> What you should do: Return, exactly as written, the lines of the material from its top through the line with "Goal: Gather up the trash", keeping pictures out.

> Recorded information:
----

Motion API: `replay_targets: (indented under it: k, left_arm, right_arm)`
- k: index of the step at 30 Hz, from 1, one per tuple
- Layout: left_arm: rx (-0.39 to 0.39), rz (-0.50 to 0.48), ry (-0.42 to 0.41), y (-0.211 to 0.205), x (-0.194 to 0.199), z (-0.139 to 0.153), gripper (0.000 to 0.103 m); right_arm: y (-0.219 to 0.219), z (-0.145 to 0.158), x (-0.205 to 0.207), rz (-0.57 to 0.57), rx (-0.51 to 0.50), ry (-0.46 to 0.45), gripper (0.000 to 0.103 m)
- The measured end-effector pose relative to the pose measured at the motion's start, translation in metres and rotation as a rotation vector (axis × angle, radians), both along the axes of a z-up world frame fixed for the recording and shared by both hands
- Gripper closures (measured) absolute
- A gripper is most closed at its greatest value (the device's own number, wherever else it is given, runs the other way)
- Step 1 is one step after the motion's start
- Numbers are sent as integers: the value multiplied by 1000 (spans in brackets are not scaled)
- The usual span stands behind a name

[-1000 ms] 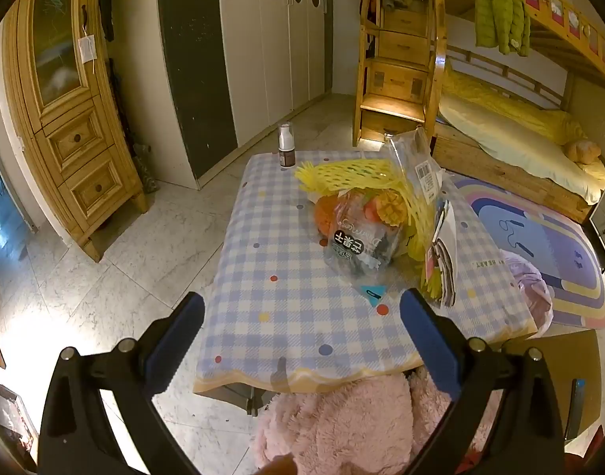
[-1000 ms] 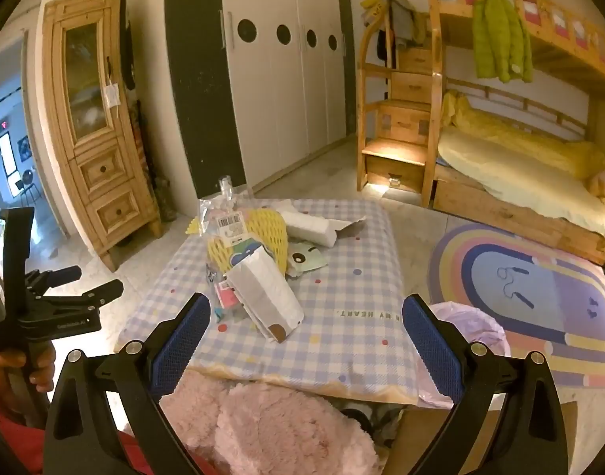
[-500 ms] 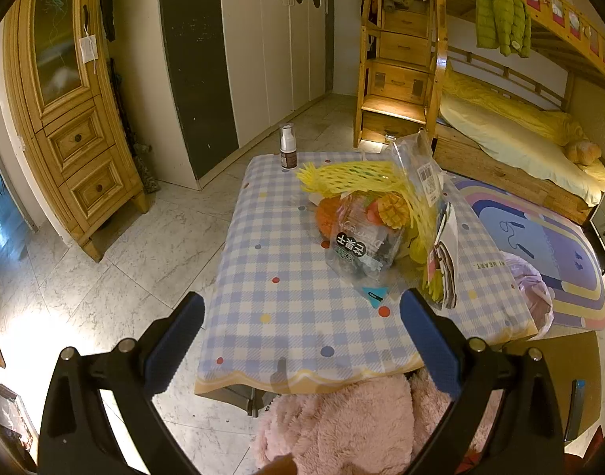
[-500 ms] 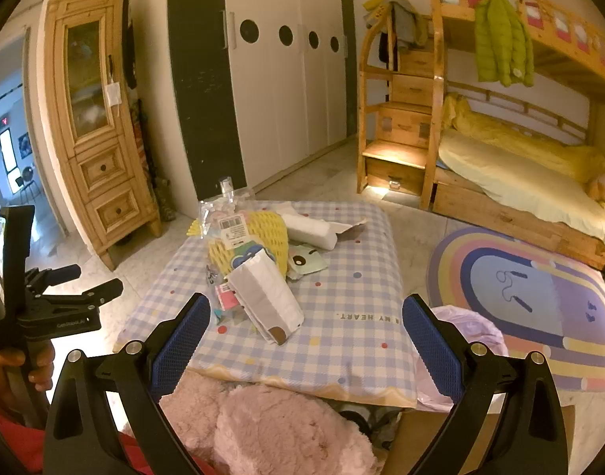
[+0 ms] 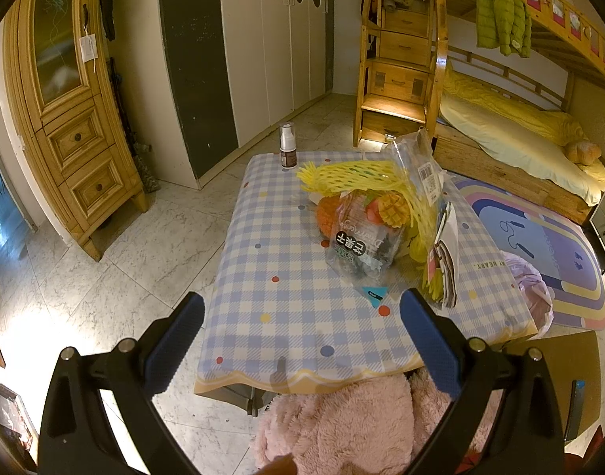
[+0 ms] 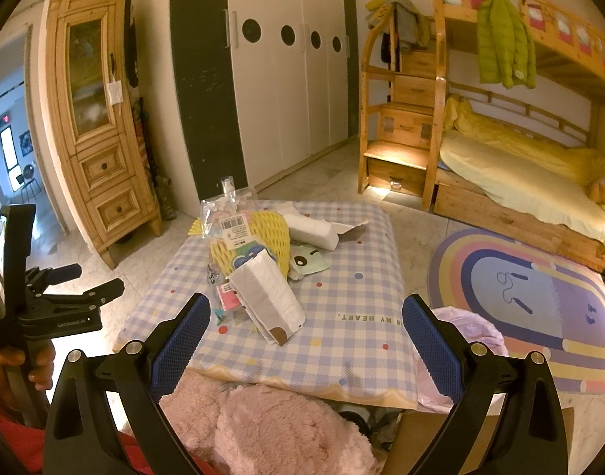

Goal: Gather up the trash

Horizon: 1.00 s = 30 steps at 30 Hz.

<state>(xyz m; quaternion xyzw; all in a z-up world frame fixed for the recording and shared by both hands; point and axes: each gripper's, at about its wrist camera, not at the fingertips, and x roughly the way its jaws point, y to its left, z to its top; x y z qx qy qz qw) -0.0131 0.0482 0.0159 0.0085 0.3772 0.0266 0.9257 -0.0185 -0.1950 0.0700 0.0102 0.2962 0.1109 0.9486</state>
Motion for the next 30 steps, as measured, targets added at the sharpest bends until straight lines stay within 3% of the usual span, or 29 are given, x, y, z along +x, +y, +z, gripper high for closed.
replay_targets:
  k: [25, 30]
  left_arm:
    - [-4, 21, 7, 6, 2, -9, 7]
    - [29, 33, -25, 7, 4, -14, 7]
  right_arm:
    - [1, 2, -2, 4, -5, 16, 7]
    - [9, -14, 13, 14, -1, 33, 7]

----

> Your solution:
Motion API: `replay_targets: (indented under it: k, left_arm, right_arm)`
- k: index of the step at 30 Hz, from 1, one per tuple
- Layout: left_arm: rx (-0.39 to 0.39), rz (-0.50 to 0.48), ry (-0.42 to 0.41), y (-0.211 to 0.205), x (-0.194 to 0.199), z (-0.139 to 0.153), gripper (0.000 to 0.103 m); right_arm: y (-0.219 to 0.219), z (-0.145 to 0.158), x (-0.205 to 0.207), rz (-0.57 to 0.57), rx (-0.51 to 0.50), ry (-0.46 to 0.45), gripper (0.000 to 0.103 m)
- The measured end-effector pose relative to the pose measured at the motion's start, translation in metres and rotation as a rotation vector (axis × angle, radians), both along the axes of a z-up world frame fixed for the recording and shared by both hands
- Gripper closures (measured) absolute
- A gripper is most closed at its greatest value (the device's own number, wherever else it is given, runs the other way)
- Step 1 is one step after the motion's start
- Numbers are sent as integers: the value multiplied by 1000 (spans in brackets are not scaled)
- The usual span stands behind a name

[-1000 ms] 
[-1000 ms] 
[-500 ms] 
[-500 ms] 
[+0 ms] 
[+0 ms] 

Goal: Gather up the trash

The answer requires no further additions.